Posibles complicaciones de la cirugía

Generalmente la cirugía se realiza a través de una o dos pequeñas incisiones en la piel del abdomen materno y no se presentan complicaciones.  Sin embargo en algunos casos es necesario realizar una incisión abdominal para poder realizar una sutura con puntos hemostáticos (debido a posibles sangrados de la pared uterina).

En casos de sangrado en los que esta maniobra no sea exitosa o en casos de desprendimientos de placenta se procederá a realizar cesárea segmentaria independientemente de la edad gestacional y el embarazo se considerará terminado.

En casos extremos de sangrado o infección puede requerirse realizar una histerectomía (extracción del útero o matriz) y la paciente no podrá tener un nuevo embarazo.

Como en todo procedimiento quirúrgico, parto o cesáreas existen riesgos a la exposición de anestésicos y drogas.  La muerte materna representa uno de los riesgos, aunque muy raro, debido a un proceso llamado embolismo de líquido amniótico, infecciones o hemorragias severas.

No obstante, las complicaciones maternas por la cirugía fetal endoscópica son raras y pueden ser comparables a un evento obstétrico común como la cesárea.

Los riesgos fetales incluyen alrededor de 35% de mortalidad fetal y menos del 1% de parálisis cerebral y otras complicaciones por la anemia severa, prematuridad o procesos infecciosos.  Si no se logra la identificación de todos los vasos comunicantes pudiera ocurrir la persistencia o la inversión del síndrome (el gemelo donante se puede transformar en receptor y viceversa).

Si esto ocurriera pudiera requerirse una re-intervención para sellar nuevamente estas comunicaciones.

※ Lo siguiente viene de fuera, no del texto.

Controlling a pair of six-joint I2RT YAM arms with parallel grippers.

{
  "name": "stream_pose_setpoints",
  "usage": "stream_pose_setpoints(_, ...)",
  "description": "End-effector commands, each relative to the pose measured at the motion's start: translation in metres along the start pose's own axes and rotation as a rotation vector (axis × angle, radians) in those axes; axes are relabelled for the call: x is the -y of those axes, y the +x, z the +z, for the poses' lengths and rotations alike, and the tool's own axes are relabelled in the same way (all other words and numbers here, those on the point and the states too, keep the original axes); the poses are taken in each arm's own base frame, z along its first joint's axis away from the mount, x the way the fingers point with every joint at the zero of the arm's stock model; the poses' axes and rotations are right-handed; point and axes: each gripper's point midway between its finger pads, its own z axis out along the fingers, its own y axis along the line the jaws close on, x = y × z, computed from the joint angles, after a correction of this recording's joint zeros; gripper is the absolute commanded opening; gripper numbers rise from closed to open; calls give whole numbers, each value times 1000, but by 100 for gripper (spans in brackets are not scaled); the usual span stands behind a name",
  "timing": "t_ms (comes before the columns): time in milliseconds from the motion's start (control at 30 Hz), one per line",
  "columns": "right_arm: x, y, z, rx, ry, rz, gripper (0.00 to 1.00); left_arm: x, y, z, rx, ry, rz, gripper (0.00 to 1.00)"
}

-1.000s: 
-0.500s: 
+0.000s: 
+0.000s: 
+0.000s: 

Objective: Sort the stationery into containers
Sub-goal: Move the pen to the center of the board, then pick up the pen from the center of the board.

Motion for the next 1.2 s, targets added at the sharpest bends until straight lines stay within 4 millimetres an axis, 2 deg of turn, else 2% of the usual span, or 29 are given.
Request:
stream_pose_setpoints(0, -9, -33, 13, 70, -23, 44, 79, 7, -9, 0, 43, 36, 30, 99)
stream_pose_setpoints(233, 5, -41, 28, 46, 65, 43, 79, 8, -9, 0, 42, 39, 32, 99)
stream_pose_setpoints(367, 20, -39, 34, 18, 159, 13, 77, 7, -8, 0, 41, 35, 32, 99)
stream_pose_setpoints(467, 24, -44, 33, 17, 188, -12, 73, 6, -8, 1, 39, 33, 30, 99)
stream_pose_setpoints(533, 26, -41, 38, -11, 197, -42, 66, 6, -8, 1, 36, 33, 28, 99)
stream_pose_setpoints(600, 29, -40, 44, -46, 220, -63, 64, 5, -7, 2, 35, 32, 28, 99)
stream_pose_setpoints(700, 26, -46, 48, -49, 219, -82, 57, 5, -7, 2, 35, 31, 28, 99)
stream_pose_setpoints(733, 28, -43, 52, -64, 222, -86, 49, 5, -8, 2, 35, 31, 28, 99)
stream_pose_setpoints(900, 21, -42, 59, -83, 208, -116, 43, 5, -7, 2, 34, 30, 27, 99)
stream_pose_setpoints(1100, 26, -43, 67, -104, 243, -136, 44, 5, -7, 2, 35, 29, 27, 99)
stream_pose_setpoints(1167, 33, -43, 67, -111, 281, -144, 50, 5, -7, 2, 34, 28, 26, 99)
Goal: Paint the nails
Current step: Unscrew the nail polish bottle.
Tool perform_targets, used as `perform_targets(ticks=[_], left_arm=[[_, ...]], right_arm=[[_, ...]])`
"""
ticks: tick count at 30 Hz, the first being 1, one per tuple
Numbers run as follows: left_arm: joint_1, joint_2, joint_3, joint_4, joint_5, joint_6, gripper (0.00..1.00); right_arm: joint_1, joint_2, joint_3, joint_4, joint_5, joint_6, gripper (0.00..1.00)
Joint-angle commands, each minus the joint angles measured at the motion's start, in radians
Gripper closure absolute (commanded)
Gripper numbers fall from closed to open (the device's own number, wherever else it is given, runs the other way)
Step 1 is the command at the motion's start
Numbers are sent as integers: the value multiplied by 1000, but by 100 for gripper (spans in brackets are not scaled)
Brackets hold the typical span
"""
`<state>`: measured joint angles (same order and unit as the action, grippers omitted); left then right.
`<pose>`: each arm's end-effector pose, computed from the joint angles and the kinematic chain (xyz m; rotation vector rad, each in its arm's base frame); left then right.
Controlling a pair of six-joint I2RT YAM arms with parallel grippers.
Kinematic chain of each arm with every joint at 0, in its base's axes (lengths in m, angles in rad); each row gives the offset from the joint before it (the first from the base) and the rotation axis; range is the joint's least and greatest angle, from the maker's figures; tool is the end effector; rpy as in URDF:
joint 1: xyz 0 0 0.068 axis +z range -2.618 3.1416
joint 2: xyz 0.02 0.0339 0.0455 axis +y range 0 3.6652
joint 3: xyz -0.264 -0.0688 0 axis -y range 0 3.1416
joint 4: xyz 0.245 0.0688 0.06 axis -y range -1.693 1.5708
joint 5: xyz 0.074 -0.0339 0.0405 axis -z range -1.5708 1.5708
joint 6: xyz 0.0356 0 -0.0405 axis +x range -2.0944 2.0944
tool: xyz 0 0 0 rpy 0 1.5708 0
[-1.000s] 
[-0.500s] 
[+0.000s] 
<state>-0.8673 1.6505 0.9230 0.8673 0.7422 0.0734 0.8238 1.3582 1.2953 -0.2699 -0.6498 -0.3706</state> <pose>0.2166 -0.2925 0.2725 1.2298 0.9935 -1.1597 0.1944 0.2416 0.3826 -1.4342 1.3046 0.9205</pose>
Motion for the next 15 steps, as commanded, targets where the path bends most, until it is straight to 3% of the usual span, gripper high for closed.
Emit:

Otras de las posibles complicaciones son las contracciones uterinas y la rotura prematura de membranas. Si tras la intervención y una vez que la paciente es dada de alta del hospital y con controles de manera ambulatoria, presentase contracciones y perdida de líquido, estaríamos frente a una rotura prematura de membranas por lo que la paciente debe acudir al centro de forma inmediata, donde se evaluaran el estado y evolución del embarazo.

Seguimiento Médico

Después de su cirugía su médico personal reasumirá los cuidados durante el resto de su embarazo y su parto. Tanto usted como su médico personal deben de sentirse cómodos para hablarnos con cualquier pregunta o duda que tengan.

Nosotros recomendamos estudios de ultrasonido semanales durante todo el mes siguiente. Después de ese tiempo, si todo está funcionando bien, los ultrasonidos pueden hacerse cada dos semanas o según lo indique su médico personal.

Aunque usted retorne a su casa nosotros realizaremos un seguimiento cercano de su embarazo.